Just over a month ago, former lobbyist Jack Abramoff was released from prison after serving time for fraudulent political and business practices. His multi-billion dollar transactions and extensive FBI investigation that ensued are the kinds of things only seen in movies. And so, it only seems fitting that just as Abramoff re-enters society, a film is being released recounting his near-mythical rise and fall from one of America’s most influential individuals to the epitome of why Washington is synonymous with greed and corruption.

“Casino Jack,” which premieres today at the Michigan, initially details the extravagant lifestyle of Abramoff (played by Kevin Spacey, “American Beauty”) before revealing a situation that found Abramoff in over his head and would ultimately lead to his demise.

Though this is an intensely serious story, it’s told in a subtly humorous way.

Jon Lovitz (“Rat Race”) plays Abramoff’s partner in the aforementioned deal gone wrong and explained in a phone interview with the Daily how this process of developing the “bad guy” as a potentially likable character evolved over time.

“(Director) George Hickenlooper … had gone and met with Jack Abramoff about five times and he found him to be very charming and very funny,” Lovitz said. “One time, Kevin Spacey went to meet Jack Abramoff in prison with George, and that changed Kevin’s opinion a lot. And they decided to put a lot of the humor into the script.”

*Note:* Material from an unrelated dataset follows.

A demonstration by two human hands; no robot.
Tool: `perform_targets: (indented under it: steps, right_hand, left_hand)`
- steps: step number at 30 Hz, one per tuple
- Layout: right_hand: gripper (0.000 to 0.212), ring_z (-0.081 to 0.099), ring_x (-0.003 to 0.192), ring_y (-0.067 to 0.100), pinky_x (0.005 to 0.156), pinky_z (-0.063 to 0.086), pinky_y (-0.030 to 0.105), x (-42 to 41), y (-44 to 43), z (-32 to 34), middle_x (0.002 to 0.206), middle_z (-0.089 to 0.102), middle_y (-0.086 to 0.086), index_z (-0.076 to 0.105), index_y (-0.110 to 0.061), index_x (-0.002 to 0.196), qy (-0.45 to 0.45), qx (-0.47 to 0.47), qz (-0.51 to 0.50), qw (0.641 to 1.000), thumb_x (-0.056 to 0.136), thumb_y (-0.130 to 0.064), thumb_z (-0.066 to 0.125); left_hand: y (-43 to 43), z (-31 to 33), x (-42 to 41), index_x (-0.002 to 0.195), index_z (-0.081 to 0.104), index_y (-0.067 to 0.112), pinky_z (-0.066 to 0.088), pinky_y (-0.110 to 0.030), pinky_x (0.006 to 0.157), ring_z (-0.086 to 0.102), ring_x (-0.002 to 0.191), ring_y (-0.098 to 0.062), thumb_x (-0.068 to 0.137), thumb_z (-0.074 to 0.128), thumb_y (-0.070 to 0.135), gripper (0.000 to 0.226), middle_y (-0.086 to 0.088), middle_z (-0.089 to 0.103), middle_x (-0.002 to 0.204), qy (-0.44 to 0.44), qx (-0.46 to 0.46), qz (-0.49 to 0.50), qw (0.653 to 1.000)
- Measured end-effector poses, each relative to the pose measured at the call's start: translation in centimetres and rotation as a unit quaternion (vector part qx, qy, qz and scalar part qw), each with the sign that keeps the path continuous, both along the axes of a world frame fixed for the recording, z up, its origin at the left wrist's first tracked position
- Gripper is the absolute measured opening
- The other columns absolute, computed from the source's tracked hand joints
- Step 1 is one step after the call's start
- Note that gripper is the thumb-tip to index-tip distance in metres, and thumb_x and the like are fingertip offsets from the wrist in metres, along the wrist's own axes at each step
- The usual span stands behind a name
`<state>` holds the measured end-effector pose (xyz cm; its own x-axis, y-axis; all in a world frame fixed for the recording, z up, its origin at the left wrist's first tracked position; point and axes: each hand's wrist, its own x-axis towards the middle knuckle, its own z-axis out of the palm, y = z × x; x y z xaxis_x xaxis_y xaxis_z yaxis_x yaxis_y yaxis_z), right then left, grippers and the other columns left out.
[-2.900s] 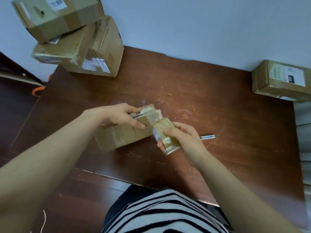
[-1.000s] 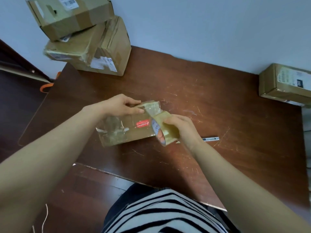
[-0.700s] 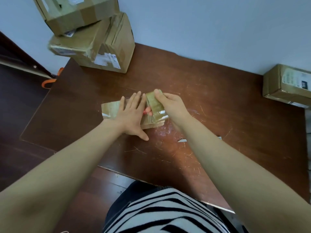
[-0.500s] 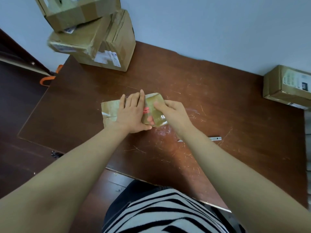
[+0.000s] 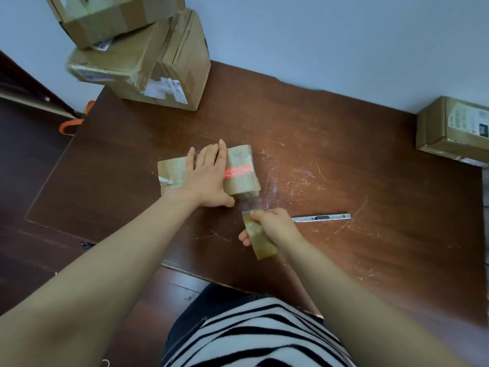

Despite the comical undertones of “Casino Jack,” Hickenlooper had no intention of making a movie that lacked substance.

“This was the biggest scandal since Watergate and (Hickenlooper) was really political himself,” Lovitz explained, adding that one of the main motivations of the movie was to tell this unbelievable story as a way to educate people on the corruption that exists in government and politics.

Lovitz described the production of the movie as an especially positive experience, because the relationships forged between actors and filmmakers was unusually strong. More specifically, Lovitz held his director, as well as lead actor Spacey, in the highest regard.

“(Hickenlooper) made independent movies … and he was just starting to get hired for mainstream films,” Lovitz explained.

Tragically, however, Hickenlooper passed away in late October before “Casino Jack” was released.

“Instead of (“Casino Jack”) becoming the start of a new career in mainstream films for him, it’s become his swan song,” Lovitz said.

However, the film did allow Lovitz and Spacey — friends of 25 years — to grow closer on set.

“(Spacey)’s a very giving actor,” Lovitz said. “When he’s doing his part, he’s really looking at you right in the eyes, and making you feel like you’re supposed to feel with what’s going on in the scene.”

Lovitz particularly appreciated Spacey’s attention to detail, because it’s something that he himself values in his variety of creative endeavors. Whether it’s acting in a movie, a TV show or on Broadway; recording voiceovers or singing; or performing stand-up comedy, Lovitz is always keeping busy.

“I enjoy the variety,” he explained. “I’ve had training in all these different areas: I was a drama major at the University of California-Irvine.

“I took a class with Tony Barr called Film Actor’s Workshop, for film for a year and a half, and I was in the Groundlings, which is an improv group. I trained myself so that I could know how to do drama and comedy and theater and movies and everything, so that I could be working all the time.”

One endeavor that Lovitz has never undertaken is directing a movie. He leaves that to individuals like Hickenlooper who he considers to be immensely gifted.

“I said to George when I saw him in Austin … ‘Thanks for letting me be in a great movie and believing in all my scenes,’ ” Lovitz said. “I would just say the movie is really a tribute to the talent of the filmmaker.”

“(Hickenlooper) would say, ‘I really think it’s 95-percent the actors,’ but you know it’s a collaboration.”